Rasa: Zombie Zenek? (wiadomo, zombie nie są zbyt bystre)

Historia (życia i śmierci): miejscowy głupek w niedalekiej wiosce. Jego siła Samsona szła w parze z równie nierozwiniętą inteligencją. Jedyną osobą, która tolerowała głupka, był ksiądz, który zaganiał go jako parobka, do robót gospodarskich. Parobek żył spokojnym życiem, lubiąc drobne rozrywki. Natomiast jak rósł, tak mężniał. Wyglądał lepiej, bardziej przystojnie od innych. Był też od innych głupszy. Jedno i drugie podobało się kobietom. Po pewnym czasie o jurności młodego Zenka poczęły krążyć dzikie i naprawdę nieprzyzwoite pogłoski. Ale tu przebrała się miarka. Chuderlawy ksiądz od dawna już kosym okiem patrzył na niezwykłą siłę swego parobka. Usłyszawszy jeszcze o wyczynach jednej nocy z siedmioma babami nijak nie czekał, jeno orzekł, że Zenek opętanym jest i godzi się odprawić egzorcyzmy. Cztery dni chłostał, biczował, głodził, kazaniami straszył, demony wyzywał, anioły przyzywał, krucyfiks wznosił, krucyfiks opuszczał, biblię na piersi kładł, na brzuchu też, aż czwartego dnia, w ferworze i transie już właściwie egzorcyzmowym, księżulo opuścił był krucyfiks nader celnie... i nader nisko. Zenek tylko powiedział:
- O! To to co wycieka, to ten szatan, co ojciec o nim opowiadali? To ja się trocha tera prześpię, bom senny...

I zasnął snem wiecznym.

Uczucia wobec żywych: Niech żywi nie tracą nadziei, ale na śmierć idą po kolei... eee... Ja naprawdę nauczyłem się tego wiersza na pamięć, pani profesor, tylko go teraz no... nie pamiętam. Ale księżula lubię nawet. Starał się chłopina. Dobrze jest się starać.

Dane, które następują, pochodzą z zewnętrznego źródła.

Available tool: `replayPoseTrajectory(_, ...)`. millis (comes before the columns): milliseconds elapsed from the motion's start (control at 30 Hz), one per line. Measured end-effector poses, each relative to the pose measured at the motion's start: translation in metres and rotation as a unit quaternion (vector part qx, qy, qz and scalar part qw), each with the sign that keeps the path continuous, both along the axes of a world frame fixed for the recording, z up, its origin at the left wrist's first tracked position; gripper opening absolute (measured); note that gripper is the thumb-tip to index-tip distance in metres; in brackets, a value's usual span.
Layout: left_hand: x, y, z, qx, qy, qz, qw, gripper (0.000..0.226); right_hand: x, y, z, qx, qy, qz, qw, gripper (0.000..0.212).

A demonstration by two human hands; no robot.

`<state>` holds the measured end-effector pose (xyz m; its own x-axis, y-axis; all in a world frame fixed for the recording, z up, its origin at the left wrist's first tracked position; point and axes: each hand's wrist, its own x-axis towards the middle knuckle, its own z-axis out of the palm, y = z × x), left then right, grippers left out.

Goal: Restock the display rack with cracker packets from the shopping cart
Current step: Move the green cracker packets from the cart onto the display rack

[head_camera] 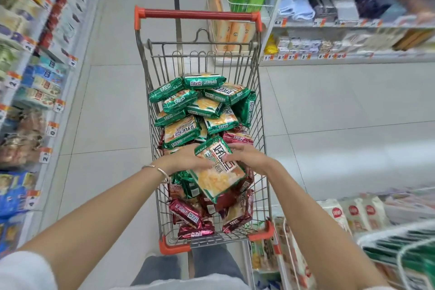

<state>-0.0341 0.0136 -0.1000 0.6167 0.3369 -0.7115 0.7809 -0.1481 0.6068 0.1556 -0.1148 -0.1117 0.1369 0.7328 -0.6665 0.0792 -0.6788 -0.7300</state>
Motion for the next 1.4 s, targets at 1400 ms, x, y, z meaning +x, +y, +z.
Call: replayPoseTrajectory(1400,-0.018,0.011,0.066,-0.19,-0.147,0.352,0.905,0.084,0.017,0.083,0.128,0.169,-0.094,0.11,0.975,0.015)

Uczucia wobec śmierci: Spokojnie jest. Tak, ani zimno, ani ciepło. Ani głodno, ani chłodno. No, czasem jest chłodno. Tak raz do roku, jak ta dzieweczka poltergaist się smądzi wokół swojej kapliczki. Zawsze wtedy przeze mnie przechodzi. Nie mam jej za złe, że się szmądzi. Ładną ma kapliczkę. Do takiej kapliczki nie trza nie wracać, więc ona tak i wraca. Tak trochę jak ja. Bo mi księżulo pośmiertnie to całkiem fajną kapliczkę sprawili. Ma nawet napis. Jest krótki, więc mogę odczytać. Pisze tam: Zom... eee... nie, zombie nie pisze. W ogóle nie pisze, bo pisze się jest napisane. Ale pisze 'Zenek. Odszedł tak szybko.' Co nie jest do końca prawdą, bo egzorcyzm trwał jakieś cztery dni, ale może po prostu tak wyrazili ojciec dobrodziej troskę? Tak, chyba właśnie tak. Czasem ten wąpierz jakieś mono... nonologi głosi, coś tam mówi, że ludzie tera niepotrzebni bo mają klony. Ja tam nie wiem co wąpierzowi po drzewach, ale może ten jest lekologiem? Pewnie był lekologiem... Fajnie nawet gada. Dobrze się przy tym zasypia. Ostatnio jednak przestał. Brak mi tego. Bo tera nie idzie zasnąć, bo słyszy się cały czas ten ziew. Księżulo mi tłumaczyli, że jak Bóg woła, to czuje się ziew. Widzi mi się, że trza będzie pełnić służbę bożą, jako ci... ci... ci z krucjaty no. Odkąd ta lisia przyszła, ta cała Hania, to częściej słyszy się ziew, czasem jest nawet ciekawie. Ona strasznie dużo mówi. I strasznie mądrze. I taka taka... prędka jest z niej dzieweczka. Ale jest też Najstarszy! Ten to długo już leży. Łacinę nawet zna. Non omnis mortar sam słyszałem jak mówił. Pewnie był kimś jak księżulo za życia. Na pewno.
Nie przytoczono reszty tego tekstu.